On occasion, the religious environmental movement flared into public view. At the turn of the century, for instance, while spending a year as a fellow at Harvard Divinity School, I helped organize a series of demonstrations outside SUV dealerships in Boston. Before one demonstration with a bunch of mainline clerics, I joined Dan Smith -- then the associate pastor of the Hancock United Church of Christ in Lexington, Mass., where I'd grown up -- in painting a banner that said "WWJD: What Would Jesus Drive?" The initials were borrowed from evangelical circles, where they stood for What Would Jesus Do? and usually referred to questions of sex or drugs. But we liked the emphasis on personal responsibility -- and we guessed that the newspapers might like it too. Guessed correctly, as it turned out, for the sign was splashed across front pages and websites the next day. Within a matter of months, it wound up back in more conservative circles, where the Evangelical Environmental Network, of which DeWitt was a founder, used the slogan as part of a multistate advertising campaign.

Pilgrim's Progress


Most of the time, though, the progress has been slower, steadier, and less visible. The Evangelical Climate Initiative document, for instance, grew out of a very private retreat for select leaders at a Christian conference center on the Maryland shore, a gathering that included many of the evangelical movement's luminaries, most of whom had not been deeply involved in environmental issues. The opening remarks came from Sir John Houghton, an English physicist and climate expert who had served as chair of the scientific assessment team for the Intergovernmental Panel on Climate Change, the group that definitively broke the news that humans were indeed heating the planet. Sir John was also a lifelong British evangelical (on a continent where Christians are less politically polarized) and a friend of John Stott, another Brit and a beloved elder statesman in evangelical circles. Sir John also could point to his collaborations with business leaders in Europe, like John Browne, chair of BP, who were far more open to acknowledging global warming than were their American counterparts at companies like Exxon.

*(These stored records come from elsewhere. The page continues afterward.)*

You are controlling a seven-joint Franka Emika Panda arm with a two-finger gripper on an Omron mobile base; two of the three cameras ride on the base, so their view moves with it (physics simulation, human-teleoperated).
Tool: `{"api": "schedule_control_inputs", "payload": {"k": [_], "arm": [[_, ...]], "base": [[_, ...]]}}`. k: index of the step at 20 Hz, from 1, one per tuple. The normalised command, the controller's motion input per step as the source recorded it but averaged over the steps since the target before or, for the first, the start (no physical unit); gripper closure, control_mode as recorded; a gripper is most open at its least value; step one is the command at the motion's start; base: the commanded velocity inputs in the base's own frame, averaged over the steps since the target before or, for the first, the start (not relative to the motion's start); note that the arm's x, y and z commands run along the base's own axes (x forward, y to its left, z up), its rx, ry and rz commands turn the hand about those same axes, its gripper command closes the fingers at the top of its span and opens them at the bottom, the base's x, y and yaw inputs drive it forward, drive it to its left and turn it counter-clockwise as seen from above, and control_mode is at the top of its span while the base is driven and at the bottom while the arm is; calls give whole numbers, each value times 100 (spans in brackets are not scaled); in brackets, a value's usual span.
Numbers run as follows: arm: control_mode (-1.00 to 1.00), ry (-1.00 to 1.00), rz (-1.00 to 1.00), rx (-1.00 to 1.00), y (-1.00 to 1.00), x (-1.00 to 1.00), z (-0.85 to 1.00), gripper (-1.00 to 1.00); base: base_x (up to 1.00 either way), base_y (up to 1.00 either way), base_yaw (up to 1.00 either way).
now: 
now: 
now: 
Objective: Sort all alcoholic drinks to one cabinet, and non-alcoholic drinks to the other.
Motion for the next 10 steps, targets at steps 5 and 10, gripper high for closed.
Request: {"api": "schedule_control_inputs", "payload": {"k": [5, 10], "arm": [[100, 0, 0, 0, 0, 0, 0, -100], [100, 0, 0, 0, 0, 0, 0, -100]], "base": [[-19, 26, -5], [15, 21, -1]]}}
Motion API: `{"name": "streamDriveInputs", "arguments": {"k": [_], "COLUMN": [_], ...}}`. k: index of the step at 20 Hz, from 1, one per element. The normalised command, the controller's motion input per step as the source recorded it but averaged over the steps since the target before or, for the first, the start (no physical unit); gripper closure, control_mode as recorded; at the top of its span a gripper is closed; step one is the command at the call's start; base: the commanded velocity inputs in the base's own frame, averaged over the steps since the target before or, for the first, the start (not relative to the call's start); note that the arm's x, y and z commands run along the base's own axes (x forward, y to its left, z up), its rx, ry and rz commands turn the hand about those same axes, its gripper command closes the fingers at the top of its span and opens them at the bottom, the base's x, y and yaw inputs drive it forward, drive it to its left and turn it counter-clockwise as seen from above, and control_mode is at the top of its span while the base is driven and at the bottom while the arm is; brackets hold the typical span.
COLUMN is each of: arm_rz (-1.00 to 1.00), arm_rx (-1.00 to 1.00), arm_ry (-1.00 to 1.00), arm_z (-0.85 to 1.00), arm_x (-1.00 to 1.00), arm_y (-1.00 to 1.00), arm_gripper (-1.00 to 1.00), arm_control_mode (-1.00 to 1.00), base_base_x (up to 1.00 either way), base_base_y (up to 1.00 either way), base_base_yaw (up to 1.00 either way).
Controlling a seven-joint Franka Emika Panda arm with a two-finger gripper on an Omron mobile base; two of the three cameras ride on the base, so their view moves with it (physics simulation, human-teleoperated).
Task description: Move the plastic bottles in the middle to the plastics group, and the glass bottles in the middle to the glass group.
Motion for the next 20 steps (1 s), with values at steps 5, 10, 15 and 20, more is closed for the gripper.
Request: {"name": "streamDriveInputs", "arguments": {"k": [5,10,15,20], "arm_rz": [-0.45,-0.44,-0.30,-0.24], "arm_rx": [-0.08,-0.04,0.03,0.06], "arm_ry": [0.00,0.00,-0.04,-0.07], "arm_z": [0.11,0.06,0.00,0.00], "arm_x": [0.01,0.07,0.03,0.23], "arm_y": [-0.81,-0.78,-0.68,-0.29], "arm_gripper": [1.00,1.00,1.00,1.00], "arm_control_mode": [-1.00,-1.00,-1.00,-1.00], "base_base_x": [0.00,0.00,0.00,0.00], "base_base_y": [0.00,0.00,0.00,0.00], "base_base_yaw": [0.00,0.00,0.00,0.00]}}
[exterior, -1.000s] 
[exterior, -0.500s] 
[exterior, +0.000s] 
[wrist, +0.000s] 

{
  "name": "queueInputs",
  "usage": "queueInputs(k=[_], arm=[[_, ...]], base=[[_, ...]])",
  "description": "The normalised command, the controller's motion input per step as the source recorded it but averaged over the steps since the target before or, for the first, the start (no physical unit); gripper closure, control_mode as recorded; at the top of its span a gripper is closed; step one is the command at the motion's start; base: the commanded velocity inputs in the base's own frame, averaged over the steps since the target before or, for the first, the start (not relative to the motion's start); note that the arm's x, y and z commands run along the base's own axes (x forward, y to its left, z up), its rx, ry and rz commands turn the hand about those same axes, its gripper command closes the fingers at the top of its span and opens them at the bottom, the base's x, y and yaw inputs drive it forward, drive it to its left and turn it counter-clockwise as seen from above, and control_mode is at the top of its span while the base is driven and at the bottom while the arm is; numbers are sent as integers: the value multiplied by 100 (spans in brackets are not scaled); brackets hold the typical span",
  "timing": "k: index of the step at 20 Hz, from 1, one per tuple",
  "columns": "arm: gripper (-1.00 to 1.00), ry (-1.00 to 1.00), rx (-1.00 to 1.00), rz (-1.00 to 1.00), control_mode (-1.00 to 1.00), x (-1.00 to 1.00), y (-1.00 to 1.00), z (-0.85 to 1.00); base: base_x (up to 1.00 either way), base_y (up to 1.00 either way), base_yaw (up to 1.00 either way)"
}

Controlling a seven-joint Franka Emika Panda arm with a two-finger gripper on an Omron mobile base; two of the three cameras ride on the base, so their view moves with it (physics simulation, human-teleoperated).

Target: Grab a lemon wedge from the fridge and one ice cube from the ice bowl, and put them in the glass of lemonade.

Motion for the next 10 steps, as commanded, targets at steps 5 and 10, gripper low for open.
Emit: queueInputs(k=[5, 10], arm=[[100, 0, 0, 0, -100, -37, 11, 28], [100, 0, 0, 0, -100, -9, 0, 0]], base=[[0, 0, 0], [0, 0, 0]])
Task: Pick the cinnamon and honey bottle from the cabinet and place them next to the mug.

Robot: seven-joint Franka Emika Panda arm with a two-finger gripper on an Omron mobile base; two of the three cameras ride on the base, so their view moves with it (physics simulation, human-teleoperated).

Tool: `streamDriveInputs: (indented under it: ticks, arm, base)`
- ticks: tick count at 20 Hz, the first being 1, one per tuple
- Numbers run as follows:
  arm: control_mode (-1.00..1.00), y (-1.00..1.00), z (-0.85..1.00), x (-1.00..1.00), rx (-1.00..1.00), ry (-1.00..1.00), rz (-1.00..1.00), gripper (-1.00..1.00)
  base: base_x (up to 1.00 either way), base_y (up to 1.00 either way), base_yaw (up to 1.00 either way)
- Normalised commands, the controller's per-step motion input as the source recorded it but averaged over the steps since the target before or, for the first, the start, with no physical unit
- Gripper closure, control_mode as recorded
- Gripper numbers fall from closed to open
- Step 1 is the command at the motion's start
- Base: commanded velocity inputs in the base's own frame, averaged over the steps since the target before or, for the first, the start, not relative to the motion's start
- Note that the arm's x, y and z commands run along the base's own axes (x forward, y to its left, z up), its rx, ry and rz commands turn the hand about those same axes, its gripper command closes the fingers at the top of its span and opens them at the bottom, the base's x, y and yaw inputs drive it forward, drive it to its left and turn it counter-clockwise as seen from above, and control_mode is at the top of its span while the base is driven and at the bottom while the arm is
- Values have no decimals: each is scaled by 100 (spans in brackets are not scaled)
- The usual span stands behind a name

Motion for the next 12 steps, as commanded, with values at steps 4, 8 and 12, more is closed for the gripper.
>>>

"When John Houghton speaks, he speaks with both biblical authority and scientific authority," says DeWitt. "The critic, the detractor, the naysayer has to deal with a person who is both the scientist and the evangelical scholar in one and the same person. As an evangelical, Bible-believing, God-fearing Christian as well as a scientist, he'd made sure that the IPCC reports were absolutely the best and most truthfully stated documents ever produced in science." And, he adds, "It helps that he's got a British accent."

By the conference's close, the participants had made a covenant to address the issue, and then spent months gathering signatures. When it was eventually released, some leaders of the Christian right, like Jerry Falwell, Pat Robertson, and James Dobson, demanded that it be retracted. Climate science was unsettled, they said. Speaking anonymously, one conservative Christian lobbyist scoffed to a reporter, "Is God really going to let the earth burn up?" The National Association of Evangelicals, the umbrella group for the entire movement, feared a split and stayed officially neutral. But the bulk of the 86 signers (who included seminary presidents, charity directors, and prominent pastors like Rick Warren, author of The Purpose-Driven Life) held strong, some of them quietly relishing the chance to say that their movement was larger than high-profile televangelists and not necessarily a steady date of the GOP. "The grace of it!" says Gorman. "I think you could say this is one of the first significant events of the post-Bush era."

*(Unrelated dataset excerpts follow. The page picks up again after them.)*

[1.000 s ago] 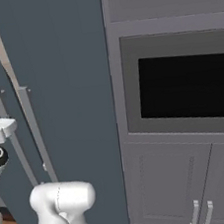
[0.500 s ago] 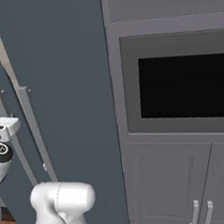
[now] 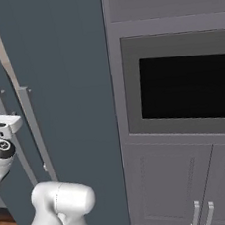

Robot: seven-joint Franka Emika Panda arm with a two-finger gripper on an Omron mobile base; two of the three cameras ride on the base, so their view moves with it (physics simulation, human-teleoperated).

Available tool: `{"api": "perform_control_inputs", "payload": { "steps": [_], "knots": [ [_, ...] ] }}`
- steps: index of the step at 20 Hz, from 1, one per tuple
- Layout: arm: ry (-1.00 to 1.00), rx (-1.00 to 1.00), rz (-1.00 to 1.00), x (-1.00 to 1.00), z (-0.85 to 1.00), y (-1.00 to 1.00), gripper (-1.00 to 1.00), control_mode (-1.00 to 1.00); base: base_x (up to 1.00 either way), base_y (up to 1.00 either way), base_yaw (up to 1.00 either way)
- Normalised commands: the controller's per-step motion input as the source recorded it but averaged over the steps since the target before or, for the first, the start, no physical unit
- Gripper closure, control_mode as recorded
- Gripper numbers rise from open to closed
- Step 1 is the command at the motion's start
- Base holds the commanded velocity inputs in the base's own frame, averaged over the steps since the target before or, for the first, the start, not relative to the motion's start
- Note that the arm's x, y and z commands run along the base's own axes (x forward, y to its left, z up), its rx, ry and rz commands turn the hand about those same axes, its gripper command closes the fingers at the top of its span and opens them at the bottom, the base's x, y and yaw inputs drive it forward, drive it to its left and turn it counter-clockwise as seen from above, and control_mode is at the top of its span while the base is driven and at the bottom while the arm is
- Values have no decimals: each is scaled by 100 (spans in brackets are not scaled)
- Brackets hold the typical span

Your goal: Open the freezer door, pick up the ice cube tray from the freezer, and place it on the dining counter.

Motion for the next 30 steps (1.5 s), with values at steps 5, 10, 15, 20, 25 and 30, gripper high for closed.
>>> {"api": "perform_control_inputs", "payload": {
  "steps": [5,10,15,20,25,30],
  "knots": [
    [0,0,0,16,0,2,100,-100,0,0,0],
    [0,0,0,0,0,0,100,-100,0,0,0],
    [0,0,0,0,0,0,100,-100,0,0,0],
    [0,0,0,-16,0,0,100,-100,0,0,0],
    [0,0,0,-44,0,13,100,-100,0,0,0],
    [0,-2,0,-50,0,39,100,-100,0,0,0]
  ]
}}
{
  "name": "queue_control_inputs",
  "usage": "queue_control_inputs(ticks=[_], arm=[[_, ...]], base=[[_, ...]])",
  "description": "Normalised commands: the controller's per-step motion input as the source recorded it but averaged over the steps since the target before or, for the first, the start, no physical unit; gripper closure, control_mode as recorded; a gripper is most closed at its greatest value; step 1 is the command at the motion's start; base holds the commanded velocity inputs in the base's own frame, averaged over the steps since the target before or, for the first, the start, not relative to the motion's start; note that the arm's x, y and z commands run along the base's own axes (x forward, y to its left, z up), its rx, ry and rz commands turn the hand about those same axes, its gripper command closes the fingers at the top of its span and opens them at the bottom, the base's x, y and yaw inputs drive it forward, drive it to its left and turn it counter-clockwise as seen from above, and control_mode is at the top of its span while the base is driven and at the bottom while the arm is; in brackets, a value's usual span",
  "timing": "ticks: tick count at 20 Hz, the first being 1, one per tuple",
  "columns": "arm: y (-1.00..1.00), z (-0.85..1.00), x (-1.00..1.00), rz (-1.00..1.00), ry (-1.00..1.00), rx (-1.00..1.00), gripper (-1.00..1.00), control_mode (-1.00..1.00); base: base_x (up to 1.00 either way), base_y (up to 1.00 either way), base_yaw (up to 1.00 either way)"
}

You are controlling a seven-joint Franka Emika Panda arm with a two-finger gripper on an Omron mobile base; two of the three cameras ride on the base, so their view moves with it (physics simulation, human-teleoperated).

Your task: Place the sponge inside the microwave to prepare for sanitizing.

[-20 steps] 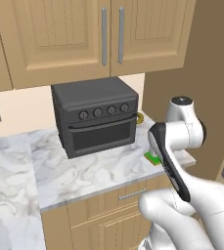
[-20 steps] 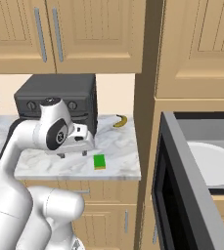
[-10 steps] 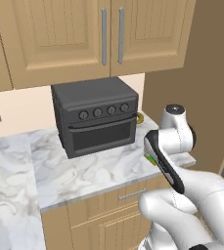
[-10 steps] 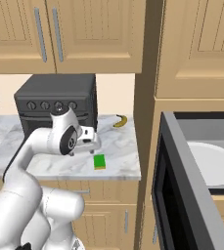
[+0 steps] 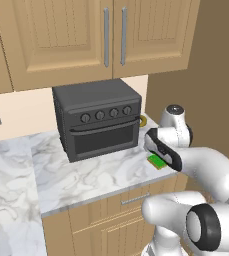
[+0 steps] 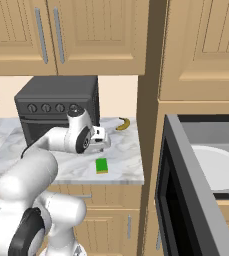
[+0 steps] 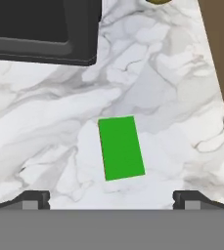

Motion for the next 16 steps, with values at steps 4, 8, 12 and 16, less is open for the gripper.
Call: queue_control_inputs(ticks=[4,8,12,16], arm=[[-0.21,-0.36,0.27,0.0,0.03,0.09,-1.0,-1.0],[-0.01,-0.3,0.21,0.0,0.0,0.01,-1.0,-1.0],[0.0,-0.41,0.18,0.0,0.0,0.0,-1.0,-1.0],[0.0,-0.48,0.16,0.0,0.0,0.0,-1.0,-1.0]], base=[[0.0,0.0,0.0],[0.0,0.0,0.0],[0.0,0.0,0.0],[0.0,0.0,0.0]])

It's had legs, too. This spring The New Republic reported that in Pennsylvania the incumbent Republican senator Rick Santorum has come under religious fire for his stand on climate change. At a panel on the subject, a biology professor at Messiah College in Grantham, Penn., "tore into the senator, accusing him of selling out the environment to business interests." In the words of Richard Cizik, the chief lobbyist for evangelical causes in Washington, "there's going to be a lot of political reconsideration on this in the coming year. The old fault lines are no more."

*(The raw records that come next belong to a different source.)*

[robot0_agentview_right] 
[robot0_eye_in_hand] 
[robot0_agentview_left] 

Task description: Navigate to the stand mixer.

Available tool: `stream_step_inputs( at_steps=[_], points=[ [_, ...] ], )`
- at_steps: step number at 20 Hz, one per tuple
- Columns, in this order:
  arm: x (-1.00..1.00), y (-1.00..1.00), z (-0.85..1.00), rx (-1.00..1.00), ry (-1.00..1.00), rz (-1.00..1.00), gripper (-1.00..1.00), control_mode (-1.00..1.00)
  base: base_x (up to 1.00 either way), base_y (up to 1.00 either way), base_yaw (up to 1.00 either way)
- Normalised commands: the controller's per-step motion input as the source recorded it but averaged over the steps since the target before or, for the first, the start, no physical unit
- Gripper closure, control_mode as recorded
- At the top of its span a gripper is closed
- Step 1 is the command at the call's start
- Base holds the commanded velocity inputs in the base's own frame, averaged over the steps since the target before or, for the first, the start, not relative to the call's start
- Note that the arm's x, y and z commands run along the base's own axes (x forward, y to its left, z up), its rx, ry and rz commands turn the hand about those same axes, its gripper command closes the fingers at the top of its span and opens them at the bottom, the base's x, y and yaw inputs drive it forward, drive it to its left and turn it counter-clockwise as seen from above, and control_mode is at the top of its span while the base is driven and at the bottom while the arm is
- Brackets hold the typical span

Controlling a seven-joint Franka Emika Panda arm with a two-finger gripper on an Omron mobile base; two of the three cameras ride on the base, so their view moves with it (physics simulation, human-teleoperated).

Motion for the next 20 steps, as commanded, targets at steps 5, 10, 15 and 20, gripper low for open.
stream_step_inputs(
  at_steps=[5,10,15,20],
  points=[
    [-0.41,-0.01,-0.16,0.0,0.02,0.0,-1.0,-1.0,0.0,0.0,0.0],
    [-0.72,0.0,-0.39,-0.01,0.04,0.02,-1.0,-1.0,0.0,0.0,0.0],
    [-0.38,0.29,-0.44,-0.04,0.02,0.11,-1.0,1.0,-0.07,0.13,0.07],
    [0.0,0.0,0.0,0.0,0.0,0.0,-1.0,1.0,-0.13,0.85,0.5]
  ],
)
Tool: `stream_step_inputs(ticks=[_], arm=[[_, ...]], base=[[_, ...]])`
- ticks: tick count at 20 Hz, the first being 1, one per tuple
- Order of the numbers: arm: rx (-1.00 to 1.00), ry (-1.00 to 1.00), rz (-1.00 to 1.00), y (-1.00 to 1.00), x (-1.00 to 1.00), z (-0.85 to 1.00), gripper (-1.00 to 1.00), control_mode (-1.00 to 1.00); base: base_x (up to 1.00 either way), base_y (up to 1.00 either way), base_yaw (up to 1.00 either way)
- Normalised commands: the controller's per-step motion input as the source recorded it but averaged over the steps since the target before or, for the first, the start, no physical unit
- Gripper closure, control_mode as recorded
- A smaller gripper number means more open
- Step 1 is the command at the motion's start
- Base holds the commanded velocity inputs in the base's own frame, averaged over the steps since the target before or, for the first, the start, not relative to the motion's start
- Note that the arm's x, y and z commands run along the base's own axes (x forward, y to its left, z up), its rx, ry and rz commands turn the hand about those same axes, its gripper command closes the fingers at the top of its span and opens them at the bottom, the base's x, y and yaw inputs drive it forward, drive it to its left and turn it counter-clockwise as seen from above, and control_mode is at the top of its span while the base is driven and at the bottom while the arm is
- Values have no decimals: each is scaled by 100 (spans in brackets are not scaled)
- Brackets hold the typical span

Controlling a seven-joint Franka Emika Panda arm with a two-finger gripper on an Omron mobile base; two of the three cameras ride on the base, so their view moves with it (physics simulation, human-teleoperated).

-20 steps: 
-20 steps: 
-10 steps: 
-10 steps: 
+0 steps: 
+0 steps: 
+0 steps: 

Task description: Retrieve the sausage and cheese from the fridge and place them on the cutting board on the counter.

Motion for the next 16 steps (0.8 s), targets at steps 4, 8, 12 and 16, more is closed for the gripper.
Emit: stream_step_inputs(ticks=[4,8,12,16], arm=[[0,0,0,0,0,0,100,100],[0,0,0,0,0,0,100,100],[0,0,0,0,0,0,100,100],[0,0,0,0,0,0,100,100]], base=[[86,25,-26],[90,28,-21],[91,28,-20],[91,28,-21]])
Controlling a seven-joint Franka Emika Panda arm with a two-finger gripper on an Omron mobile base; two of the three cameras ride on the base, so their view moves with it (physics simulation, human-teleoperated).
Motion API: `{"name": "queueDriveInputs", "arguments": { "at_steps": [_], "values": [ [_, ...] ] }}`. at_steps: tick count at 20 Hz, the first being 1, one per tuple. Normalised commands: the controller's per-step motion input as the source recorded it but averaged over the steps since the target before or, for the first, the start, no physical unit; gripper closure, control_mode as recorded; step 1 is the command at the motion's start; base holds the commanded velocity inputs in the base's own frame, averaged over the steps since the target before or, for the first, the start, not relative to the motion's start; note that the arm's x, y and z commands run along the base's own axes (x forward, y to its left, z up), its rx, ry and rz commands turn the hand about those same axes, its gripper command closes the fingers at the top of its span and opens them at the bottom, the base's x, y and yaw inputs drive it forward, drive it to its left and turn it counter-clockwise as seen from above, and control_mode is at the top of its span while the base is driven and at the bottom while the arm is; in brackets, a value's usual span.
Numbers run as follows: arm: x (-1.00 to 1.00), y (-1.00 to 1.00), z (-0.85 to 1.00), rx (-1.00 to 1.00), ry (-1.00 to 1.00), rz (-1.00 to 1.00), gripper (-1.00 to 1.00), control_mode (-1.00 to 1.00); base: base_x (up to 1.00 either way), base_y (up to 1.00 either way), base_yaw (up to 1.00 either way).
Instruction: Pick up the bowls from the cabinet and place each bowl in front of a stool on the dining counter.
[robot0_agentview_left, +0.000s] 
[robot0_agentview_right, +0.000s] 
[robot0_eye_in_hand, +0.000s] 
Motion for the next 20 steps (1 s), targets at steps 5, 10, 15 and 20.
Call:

Other evangelicals are less political, but at least as subversive. A former emergency room doctor named Matthew Sleeth, for instance, quit his job to preach the green gospel and says the reaction has been far greater than he could have guessed. His book Serve God, Save the Planet was published this past spring, and he has been traveling to churches ever since. Everywhere his message is the same: God asks us to surrender some of our earth-wrecking wealth. "Bible-believing Christians have confused the kingdom of heaven with capitalism and consumerism," Sleeth says. He's not attracted to electoral politics. Instead he's been downsizing his life -- putting up the clothesline, selling his stuff, buying a Prius. (He writes his books on a lifetime supply of old computer paper he rescued from a Dumpster.) The ecological battles ahead of us compare to the greatest battles in American history, he says, and his models include people like the abolitionist John Brown, who practiced exactly what he preached, sharing his farm with freed slaves. "There's a longing for a spiritual life in this country," he says, over and over. "A great hunger for something more than capitalism."

As Faith Would Have It


It's far from clear, however, that faith communities will take this fight as far as it needs to go. Simply breaking ranks with the Bush administration on this issue took enormous courage for evangelical leaders. So if some legislator offers any kind of deal to "fix" the problem of global warming, it may win all-too-easy endorsement. Some kind of Kyoto-lite measure, like the one proposed by Sens. John McCain (R-Ariz.) and Joe Lieberman (D-Conn.), might pass the Congress in the next few years. If it does, the bar has been set so low that environmentalists of all stripes, but especially those out on a limb like the evangelicals, might well sign on, even though the steadily worsening scientific findings make it very clear that bold and rapid action is required.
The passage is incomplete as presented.